Atemlos lösten wir uns wieder voneinander, blieben aber dicht beieinander. Fynn lächelte von einem Ohr zum anderen. So konnte man auch Andeutungen von Grübchen sehen. "Wow, bedeutet das was ich denke, dass es bedeutet?" Ich nickte, worauf hin Fynn mich nochmal küsste. "Deine Küsse sind unglaublich." flüsterte er mir zu. "Wirklich? Das waren meine ersten." gab ich zu. Erstaunt wich er etwas zurück. "Das war dein erster Kuss?" Ich nickte wieder und merkte eine leichte Röte bei meinen Wangen. "Darf ich fragen wie alt du bist?" Die Frage war mir sichtlich unangenehm und ich schaute auf den Boden. "Wenn du willst, kannst du mir auch nur die erste Zahl nennen." schlug er vor. "Acht" flüsterte ich, in der Hoffnung er würde mich nicht hören. Erschrocken fragte er "Du bist älter als 80?" Ich senkte meinen Blick und korrigierte ihn "Wohl eher älter als 800." Da ich keine Reaktion von ihm wahrnahm, hob ich langsam meinen Blick. Er sah mich sprachlos an. "Ich bin dir zu alt oder" versuchte ich einen Witz, aber eigentlich war es einer der Zweifel die ich bezüglich uns hatte. "Was? Nein, ich muss nur den Schock erst mal sacken lassen. Ich mein, du hast so viel erlebt und das live. Du bist bestimmt besser als unsere Geschichtslehrerin." er grinste mich an. "Ja wahrscheinlich, aber nur zurück bis in die Wikinger-Zeit. Aber ich war auch nicht bei jedem Ereignis dabei. Ich hatte eine Aufgabe." "Stimmt, aber du könntest mir sagen, ob es richtig in den Dokumentarfilmen dargestellt wird und man es sich wirklich so vorstellen kann." "Filme? Was ist das?" fragte ich ihn. Er sah mich entgeistert an. "Du kennst keine Filme?" Als ich meinen Kopf schüttelte, fasste er sich ans Herz. "Das tut weh, dass die eigene Mate keinen Film kennt. Aber ich kenne eine Lösung für dein Problem, wir machen am Wochenende einen Filmeabend oder eher gesagt Filmewochenende und schauen so viele wie es geht. Am besten aus jedem Genre einen." überlegte er schon. Ich lächelte, anscheinend sind ihm Filme ziemlich wichtig.

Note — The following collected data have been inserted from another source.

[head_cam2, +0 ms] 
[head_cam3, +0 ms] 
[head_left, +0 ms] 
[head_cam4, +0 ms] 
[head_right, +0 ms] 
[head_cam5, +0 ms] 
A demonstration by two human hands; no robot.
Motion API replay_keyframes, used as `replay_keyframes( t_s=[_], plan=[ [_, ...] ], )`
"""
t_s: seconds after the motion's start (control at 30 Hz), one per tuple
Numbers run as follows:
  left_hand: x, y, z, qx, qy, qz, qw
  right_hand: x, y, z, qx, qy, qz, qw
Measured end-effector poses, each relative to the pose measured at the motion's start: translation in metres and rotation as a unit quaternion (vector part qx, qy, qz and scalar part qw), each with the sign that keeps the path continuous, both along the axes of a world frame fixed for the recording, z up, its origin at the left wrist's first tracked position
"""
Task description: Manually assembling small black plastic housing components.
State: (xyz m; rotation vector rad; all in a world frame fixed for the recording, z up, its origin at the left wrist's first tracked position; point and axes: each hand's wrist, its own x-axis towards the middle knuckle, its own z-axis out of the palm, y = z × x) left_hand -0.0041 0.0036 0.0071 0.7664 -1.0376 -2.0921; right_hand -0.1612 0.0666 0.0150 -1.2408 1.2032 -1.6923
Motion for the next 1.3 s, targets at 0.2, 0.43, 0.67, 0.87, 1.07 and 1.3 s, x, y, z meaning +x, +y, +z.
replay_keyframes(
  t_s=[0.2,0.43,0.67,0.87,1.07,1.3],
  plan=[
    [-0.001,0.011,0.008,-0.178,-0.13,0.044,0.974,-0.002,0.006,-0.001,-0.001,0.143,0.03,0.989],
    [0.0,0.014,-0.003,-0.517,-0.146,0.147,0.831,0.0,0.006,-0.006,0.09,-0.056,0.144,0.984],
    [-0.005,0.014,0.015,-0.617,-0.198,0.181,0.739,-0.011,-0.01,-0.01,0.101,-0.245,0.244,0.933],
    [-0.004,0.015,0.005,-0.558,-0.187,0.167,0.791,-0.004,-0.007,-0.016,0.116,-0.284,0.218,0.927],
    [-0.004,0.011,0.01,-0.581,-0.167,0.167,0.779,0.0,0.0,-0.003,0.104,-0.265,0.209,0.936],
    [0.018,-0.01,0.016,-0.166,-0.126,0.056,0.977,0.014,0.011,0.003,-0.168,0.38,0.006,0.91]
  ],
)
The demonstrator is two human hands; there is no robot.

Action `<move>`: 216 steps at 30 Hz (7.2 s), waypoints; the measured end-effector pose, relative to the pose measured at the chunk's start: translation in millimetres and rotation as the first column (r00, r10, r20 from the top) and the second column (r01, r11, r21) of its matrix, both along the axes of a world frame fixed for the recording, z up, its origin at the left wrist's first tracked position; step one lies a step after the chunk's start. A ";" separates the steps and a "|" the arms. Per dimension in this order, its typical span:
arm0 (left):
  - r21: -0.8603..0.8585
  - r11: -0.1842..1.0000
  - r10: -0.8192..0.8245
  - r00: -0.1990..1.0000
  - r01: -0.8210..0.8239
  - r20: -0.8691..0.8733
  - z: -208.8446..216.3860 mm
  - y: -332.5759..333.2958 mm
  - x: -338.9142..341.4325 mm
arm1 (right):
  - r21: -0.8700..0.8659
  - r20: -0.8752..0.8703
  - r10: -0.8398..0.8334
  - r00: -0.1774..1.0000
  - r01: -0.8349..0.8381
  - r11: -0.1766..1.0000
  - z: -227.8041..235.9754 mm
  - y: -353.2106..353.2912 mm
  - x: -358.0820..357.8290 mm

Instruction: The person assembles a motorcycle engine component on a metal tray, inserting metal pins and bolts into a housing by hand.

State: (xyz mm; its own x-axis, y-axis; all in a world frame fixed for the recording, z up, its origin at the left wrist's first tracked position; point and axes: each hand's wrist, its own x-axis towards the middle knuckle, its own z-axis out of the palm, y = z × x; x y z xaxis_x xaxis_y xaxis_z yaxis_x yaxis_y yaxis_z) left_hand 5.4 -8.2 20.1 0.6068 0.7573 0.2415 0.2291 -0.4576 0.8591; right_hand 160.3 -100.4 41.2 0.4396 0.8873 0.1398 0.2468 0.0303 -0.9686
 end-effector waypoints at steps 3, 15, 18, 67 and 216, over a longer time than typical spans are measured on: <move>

Nachdem das Thema Filme abgeschlossen war, fragte er mich nach Büchern, Musik, Hobbys und all die anderen Lieblings-Dinge. Abgesehen davon, dass mein Geschmack bei Büchern und Musik laut Fynn veraltet war, hatten wir doch viele Gemeinsamkeiten entdeckt. Es wurde ein sehr schöner Nachmittag und erstes Date.